Stored entries:
%%

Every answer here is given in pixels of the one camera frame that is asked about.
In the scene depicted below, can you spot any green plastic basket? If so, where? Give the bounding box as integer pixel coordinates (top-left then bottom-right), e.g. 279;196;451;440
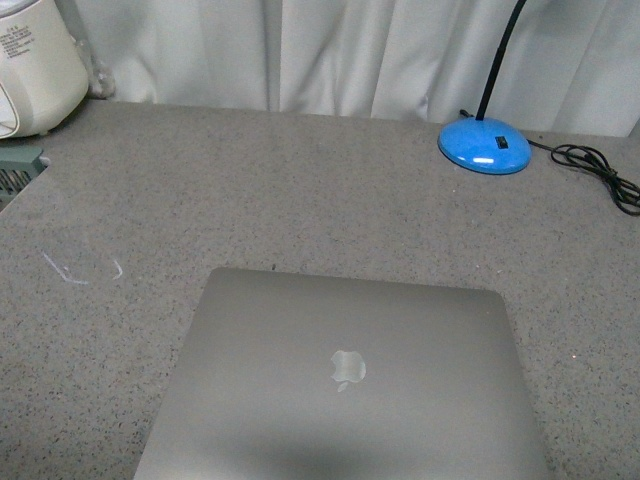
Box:
1;146;49;209

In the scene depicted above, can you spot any black lamp power cable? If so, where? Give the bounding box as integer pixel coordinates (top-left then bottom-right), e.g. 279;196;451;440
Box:
527;138;640;217

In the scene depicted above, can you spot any blue desk lamp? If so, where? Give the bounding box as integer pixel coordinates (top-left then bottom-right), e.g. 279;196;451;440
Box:
437;0;531;175

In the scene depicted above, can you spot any white rice cooker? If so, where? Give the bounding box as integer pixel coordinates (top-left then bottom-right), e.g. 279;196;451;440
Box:
1;0;88;139

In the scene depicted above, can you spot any grey laptop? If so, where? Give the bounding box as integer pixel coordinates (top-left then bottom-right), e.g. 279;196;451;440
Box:
135;268;551;479

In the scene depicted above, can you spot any white curtain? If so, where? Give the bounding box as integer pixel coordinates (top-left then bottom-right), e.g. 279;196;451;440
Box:
58;1;639;137

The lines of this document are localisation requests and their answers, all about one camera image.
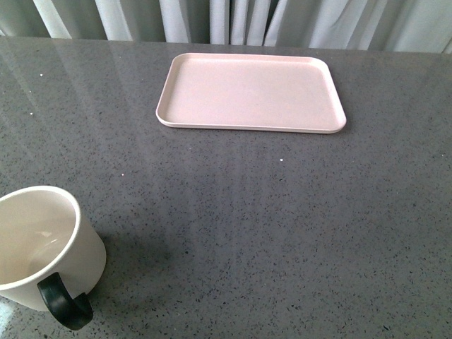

%%

• What you will do
The answer should be the records above, unchanged, with the pictures omitted.

• Solution to the problem
Every answer here is given in pixels of the one camera frame that is asked about.
In the scene depicted below, can you spot any green plastic basket? If so, where? Give the bounding box as integer pixel coordinates (top-left then bottom-right), e.g. 279;196;451;440
Box:
1;146;49;209

In the scene depicted above, can you spot any black lamp power cable? If so, where? Give the bounding box as integer pixel coordinates (top-left then bottom-right), e.g. 279;196;451;440
Box:
527;138;640;217

In the scene depicted above, can you spot any blue desk lamp? If so, where? Give the bounding box as integer pixel coordinates (top-left then bottom-right), e.g. 279;196;451;440
Box:
437;0;531;175

In the scene depicted above, can you spot any white rice cooker? If so, where? Give the bounding box as integer pixel coordinates (top-left then bottom-right), e.g. 279;196;451;440
Box:
1;0;88;139

In the scene depicted above, can you spot any grey laptop? If so, where? Give the bounding box as integer pixel coordinates (top-left then bottom-right), e.g. 279;196;451;440
Box:
135;268;551;479

In the scene depicted above, can you spot any white curtain? If so, where? Give the bounding box as integer pixel coordinates (top-left then bottom-right), e.g. 279;196;451;440
Box:
58;1;639;137

The lines of this document are localisation requests and their answers, all about one camera image.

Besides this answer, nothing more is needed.